### Aim of the task
Find how many lines in the entries below carry the word "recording" and answer with only that figure.

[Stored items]
• • • • •

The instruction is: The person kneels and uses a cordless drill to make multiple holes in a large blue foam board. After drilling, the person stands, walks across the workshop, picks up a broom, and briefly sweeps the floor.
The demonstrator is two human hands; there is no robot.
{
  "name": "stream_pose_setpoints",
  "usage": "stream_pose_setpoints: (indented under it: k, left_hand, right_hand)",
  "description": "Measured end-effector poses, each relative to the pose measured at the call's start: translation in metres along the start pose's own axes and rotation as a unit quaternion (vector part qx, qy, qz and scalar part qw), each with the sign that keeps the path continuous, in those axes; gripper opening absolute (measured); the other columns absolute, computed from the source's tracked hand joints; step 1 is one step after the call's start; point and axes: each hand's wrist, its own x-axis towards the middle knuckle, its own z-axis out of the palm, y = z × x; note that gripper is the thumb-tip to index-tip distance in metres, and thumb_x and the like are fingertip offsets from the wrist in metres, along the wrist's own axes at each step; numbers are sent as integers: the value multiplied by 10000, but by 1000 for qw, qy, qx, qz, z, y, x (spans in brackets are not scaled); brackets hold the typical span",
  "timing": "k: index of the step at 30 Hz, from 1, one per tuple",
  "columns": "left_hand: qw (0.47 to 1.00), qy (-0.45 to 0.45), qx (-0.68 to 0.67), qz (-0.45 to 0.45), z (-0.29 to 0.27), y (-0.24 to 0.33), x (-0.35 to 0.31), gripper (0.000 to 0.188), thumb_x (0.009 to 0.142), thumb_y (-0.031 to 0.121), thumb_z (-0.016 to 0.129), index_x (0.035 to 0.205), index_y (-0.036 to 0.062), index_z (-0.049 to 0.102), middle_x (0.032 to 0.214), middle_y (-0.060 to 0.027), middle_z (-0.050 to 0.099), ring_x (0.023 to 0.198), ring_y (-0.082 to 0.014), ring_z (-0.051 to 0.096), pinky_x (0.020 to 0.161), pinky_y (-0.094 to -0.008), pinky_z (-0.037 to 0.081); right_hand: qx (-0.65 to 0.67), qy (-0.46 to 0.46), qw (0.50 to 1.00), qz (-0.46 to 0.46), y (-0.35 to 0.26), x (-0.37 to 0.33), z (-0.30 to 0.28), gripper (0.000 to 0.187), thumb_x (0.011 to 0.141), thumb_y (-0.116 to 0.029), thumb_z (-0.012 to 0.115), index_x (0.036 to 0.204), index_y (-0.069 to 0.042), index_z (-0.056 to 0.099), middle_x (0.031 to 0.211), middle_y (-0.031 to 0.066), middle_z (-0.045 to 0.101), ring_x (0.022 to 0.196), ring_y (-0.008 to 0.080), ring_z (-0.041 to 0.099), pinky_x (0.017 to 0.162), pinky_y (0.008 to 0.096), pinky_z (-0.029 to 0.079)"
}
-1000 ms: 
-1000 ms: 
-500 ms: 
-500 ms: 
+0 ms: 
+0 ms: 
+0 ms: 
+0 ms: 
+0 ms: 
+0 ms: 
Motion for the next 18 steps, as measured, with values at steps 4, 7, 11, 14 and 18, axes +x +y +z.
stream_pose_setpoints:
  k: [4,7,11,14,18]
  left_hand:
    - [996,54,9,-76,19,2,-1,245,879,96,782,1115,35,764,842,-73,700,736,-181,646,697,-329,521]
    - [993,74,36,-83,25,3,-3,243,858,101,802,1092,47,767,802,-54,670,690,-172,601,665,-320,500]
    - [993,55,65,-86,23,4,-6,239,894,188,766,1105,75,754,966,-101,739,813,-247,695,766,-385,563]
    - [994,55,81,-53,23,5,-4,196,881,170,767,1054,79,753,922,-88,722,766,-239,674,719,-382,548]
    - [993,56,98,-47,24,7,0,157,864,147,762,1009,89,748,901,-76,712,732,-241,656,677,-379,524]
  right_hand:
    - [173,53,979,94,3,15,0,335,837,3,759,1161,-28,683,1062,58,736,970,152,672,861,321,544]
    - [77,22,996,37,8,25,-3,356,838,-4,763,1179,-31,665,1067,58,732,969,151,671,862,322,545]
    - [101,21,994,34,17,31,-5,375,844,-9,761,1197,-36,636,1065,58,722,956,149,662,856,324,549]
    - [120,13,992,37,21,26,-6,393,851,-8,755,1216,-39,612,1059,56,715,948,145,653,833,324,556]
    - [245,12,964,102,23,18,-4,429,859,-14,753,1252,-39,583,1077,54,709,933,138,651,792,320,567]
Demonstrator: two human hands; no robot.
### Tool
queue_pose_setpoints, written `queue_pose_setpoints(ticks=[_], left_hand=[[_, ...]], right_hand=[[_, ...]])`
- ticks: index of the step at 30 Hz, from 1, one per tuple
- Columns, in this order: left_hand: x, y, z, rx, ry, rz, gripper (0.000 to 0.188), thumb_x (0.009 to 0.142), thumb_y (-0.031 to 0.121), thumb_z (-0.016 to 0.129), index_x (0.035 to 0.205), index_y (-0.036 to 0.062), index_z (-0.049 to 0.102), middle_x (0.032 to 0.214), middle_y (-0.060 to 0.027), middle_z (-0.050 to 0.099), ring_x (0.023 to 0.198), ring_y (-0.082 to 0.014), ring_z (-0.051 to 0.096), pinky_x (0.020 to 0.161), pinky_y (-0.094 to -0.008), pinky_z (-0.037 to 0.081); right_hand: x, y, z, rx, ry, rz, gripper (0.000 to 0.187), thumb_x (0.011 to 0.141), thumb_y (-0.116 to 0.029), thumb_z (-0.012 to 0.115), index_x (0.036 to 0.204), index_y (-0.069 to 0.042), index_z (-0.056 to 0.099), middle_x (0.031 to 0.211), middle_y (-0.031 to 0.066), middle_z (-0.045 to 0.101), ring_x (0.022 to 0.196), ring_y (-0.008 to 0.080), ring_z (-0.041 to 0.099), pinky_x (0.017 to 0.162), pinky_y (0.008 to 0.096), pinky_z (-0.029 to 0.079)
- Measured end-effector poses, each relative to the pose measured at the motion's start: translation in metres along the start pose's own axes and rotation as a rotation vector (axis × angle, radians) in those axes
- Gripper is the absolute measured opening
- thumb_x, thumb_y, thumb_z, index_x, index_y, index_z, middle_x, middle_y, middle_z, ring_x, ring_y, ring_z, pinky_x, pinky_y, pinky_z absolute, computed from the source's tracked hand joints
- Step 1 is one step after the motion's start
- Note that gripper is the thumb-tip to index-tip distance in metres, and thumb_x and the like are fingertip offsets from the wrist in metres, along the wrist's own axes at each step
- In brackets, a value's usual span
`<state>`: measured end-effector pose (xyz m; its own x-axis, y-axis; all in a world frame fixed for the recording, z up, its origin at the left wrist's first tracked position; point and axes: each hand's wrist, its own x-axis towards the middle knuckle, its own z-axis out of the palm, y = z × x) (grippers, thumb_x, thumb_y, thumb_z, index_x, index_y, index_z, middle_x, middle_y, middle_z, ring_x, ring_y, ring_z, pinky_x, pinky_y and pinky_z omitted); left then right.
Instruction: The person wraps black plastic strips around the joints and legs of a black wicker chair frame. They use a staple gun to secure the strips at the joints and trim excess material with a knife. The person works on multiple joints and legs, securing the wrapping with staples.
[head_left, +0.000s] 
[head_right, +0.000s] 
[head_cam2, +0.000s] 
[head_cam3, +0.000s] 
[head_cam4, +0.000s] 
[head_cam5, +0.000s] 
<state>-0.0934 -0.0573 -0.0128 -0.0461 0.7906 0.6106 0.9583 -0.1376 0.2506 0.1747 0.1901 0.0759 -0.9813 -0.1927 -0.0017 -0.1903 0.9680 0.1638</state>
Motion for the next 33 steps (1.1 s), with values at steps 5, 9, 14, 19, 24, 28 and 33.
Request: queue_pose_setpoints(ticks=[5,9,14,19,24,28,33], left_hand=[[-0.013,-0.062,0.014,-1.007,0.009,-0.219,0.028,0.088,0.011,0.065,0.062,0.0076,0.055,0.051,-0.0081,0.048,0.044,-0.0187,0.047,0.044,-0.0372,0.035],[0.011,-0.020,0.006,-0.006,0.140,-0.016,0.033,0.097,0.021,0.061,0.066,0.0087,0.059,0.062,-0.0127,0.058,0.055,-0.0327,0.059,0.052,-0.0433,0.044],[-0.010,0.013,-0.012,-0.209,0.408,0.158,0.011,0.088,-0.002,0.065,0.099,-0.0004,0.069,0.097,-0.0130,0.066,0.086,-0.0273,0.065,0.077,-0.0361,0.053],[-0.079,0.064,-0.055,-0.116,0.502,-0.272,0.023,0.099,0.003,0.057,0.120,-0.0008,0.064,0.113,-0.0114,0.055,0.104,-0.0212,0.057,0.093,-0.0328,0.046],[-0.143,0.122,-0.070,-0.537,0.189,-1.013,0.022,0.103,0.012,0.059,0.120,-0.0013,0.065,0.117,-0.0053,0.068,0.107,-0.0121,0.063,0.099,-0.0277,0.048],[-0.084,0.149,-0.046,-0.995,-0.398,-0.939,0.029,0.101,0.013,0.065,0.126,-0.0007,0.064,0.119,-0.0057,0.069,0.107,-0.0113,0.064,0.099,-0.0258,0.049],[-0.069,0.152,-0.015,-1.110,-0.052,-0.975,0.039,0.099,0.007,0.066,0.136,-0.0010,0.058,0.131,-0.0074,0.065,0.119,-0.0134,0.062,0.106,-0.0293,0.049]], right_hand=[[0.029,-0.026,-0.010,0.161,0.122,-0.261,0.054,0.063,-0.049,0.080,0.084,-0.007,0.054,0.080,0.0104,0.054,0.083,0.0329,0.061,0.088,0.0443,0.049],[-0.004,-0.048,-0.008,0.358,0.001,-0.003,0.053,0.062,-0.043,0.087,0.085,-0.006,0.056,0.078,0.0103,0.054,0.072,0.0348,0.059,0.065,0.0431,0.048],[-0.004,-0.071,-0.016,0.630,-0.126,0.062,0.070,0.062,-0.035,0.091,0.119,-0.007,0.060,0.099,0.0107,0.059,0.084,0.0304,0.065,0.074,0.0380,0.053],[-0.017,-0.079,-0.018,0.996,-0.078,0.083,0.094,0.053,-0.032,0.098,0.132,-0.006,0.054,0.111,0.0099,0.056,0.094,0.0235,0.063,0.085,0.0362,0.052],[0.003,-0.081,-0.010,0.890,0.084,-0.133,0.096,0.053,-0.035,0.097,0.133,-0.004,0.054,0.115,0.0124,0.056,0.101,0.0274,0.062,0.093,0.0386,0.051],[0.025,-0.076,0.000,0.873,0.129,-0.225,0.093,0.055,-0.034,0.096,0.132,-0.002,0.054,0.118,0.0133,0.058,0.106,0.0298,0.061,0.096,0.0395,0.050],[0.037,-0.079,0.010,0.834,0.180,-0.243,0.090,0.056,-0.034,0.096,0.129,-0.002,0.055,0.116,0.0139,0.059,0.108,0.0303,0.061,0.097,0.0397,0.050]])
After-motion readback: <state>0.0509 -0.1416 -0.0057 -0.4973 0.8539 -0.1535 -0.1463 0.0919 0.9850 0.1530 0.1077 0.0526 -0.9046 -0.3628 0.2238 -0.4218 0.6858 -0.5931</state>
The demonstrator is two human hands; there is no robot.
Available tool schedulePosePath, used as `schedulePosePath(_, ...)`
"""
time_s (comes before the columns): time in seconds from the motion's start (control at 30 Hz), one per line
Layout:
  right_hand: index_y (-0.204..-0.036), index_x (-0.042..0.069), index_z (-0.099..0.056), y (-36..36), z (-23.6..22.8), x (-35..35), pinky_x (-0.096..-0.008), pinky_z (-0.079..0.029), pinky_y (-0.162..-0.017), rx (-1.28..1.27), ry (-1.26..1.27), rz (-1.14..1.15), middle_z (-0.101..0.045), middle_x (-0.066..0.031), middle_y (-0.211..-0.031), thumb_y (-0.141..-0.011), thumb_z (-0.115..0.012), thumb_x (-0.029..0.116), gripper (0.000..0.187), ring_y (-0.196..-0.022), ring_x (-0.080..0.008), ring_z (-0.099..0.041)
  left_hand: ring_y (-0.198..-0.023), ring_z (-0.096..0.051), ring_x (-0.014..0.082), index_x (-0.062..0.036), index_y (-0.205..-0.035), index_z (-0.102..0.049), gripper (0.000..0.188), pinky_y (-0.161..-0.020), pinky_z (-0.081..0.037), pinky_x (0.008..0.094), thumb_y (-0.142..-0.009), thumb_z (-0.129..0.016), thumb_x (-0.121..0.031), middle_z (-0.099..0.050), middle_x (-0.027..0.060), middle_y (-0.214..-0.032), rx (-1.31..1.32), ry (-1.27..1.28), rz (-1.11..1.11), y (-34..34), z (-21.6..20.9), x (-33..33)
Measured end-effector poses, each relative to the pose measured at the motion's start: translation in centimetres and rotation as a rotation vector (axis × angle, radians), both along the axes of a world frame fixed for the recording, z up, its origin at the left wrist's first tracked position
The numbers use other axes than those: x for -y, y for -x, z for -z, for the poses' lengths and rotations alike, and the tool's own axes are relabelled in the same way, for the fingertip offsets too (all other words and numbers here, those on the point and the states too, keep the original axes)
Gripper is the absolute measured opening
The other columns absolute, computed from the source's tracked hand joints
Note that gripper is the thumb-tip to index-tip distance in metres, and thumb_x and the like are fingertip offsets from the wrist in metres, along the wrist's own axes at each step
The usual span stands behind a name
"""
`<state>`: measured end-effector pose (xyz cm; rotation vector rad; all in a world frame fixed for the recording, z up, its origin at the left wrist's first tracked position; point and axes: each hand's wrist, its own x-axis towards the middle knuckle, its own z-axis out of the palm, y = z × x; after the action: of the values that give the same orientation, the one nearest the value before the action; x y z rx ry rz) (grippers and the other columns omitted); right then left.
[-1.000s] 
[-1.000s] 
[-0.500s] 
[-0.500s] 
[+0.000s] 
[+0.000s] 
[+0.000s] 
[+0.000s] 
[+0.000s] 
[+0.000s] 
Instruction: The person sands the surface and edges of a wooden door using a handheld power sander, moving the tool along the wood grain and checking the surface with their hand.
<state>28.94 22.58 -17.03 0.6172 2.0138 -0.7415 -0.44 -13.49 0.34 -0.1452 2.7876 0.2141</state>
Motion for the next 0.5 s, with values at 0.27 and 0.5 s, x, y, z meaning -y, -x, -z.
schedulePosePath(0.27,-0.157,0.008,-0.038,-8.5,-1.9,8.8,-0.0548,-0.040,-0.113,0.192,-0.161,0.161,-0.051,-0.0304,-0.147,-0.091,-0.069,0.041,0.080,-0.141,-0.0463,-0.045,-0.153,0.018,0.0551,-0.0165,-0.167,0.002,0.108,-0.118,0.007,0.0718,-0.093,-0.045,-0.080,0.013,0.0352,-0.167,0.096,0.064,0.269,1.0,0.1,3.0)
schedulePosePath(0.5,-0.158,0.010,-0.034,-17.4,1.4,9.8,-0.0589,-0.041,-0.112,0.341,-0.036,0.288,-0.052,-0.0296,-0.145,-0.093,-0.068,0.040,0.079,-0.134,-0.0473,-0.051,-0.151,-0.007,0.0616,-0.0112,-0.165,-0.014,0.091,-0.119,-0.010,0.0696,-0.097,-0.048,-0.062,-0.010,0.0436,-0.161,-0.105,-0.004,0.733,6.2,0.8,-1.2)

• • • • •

### Response to the exercise
3